• Your goal: The required output is a verbatim transcription of the listing, pictures excluded.

• Data section:

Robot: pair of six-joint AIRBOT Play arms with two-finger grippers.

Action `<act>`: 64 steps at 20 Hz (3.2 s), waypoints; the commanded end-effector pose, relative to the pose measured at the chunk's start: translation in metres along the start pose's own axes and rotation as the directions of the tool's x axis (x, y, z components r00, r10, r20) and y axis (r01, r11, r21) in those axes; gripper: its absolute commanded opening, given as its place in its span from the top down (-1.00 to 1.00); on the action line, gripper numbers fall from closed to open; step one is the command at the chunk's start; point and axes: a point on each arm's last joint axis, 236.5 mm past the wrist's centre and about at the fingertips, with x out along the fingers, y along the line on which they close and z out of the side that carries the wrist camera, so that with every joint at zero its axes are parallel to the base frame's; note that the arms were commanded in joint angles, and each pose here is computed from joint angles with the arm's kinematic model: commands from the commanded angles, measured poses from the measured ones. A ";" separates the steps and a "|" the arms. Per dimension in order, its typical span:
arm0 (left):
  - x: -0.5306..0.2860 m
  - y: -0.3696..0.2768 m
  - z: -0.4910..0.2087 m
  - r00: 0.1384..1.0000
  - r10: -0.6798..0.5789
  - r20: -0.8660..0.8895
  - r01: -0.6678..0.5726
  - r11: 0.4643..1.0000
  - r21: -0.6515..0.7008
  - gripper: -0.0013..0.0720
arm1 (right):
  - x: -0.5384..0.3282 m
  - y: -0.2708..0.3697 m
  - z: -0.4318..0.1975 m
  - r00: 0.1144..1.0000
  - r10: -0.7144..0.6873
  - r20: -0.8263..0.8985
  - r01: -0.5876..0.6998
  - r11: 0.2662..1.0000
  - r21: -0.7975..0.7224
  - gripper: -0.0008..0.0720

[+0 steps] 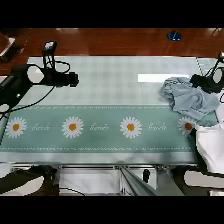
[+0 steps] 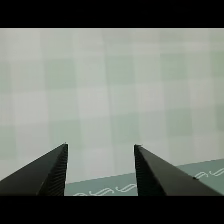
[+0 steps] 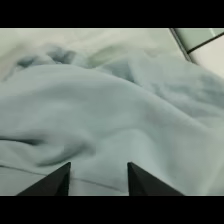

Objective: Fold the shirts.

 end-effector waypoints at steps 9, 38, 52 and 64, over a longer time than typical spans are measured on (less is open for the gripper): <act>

• Solution to this exercise:
Robot: pair of six-joint AIRBOT Play arms with two-finger grippers.

Action `<act>`: 64 steps at 20 Hz (3.2 s), waypoints; the commanded end-effector pose, relative to the pose measured at the chunk's start: translation in metres along the start pose's own axes and rotation as the directions of the tool's x axis (x, y, z components r00, r10, r20) and y axis (r01, r11, r21) in those axes; gripper: its absolute commanded opening, given as its place in its span from the top down (-1.00 to 1.00); on the action line, gripper numbers fall from closed to open; step one is the command at the chunk's start; point and axes: a point on each arm's last joint axis, 236.5 mm past the wrist's centre and about at the fingertips, with x out along the fingers, y along the line on which they close and z out of the side that carries the wrist camera, so that with every joint at zero its axes are parallel to the base frame's; note that the arms were commanded in joint angles, and each pose here is computed from joint angles with the arm's kinematic model: commands from the commanded angles, measured poses from the measured ones. A ";" separates the steps and a "|" the arms. Per dimension in order, its typical span:
arm0 (left):
  - x: -0.5306..0.2860 m
  - y: -0.3696..0.2768 m
  - z: -0.4910..0.2087 m
  - r00: 0.1384..1.0000
  - r10: -0.6798..0.5789
  - r20: -0.8660..0.8895
  - r01: -0.6678..0.5726
  - r11: 0.4643..1.0000
  - r21: -0.6515..0.7008
  - gripper: -0.0013..0.0720
arm1 (right):
  - x: -0.5384..0.3282 m
  - y: -0.2708..0.3697 m
  - z: -0.4318..0.1975 m
  - r00: 0.1144..1.0000
  - r10: -0.7144..0.6873
  - r20: -0.8263..0.8985
  - r01: -0.5876..0.6998
  - r11: 0.2662..1.0000
  - r21: -0.7975..0.7224
  - gripper: -0.0008..0.0720

[+0 steps] 
[+0 steps] 
[+0 steps] 

Objective: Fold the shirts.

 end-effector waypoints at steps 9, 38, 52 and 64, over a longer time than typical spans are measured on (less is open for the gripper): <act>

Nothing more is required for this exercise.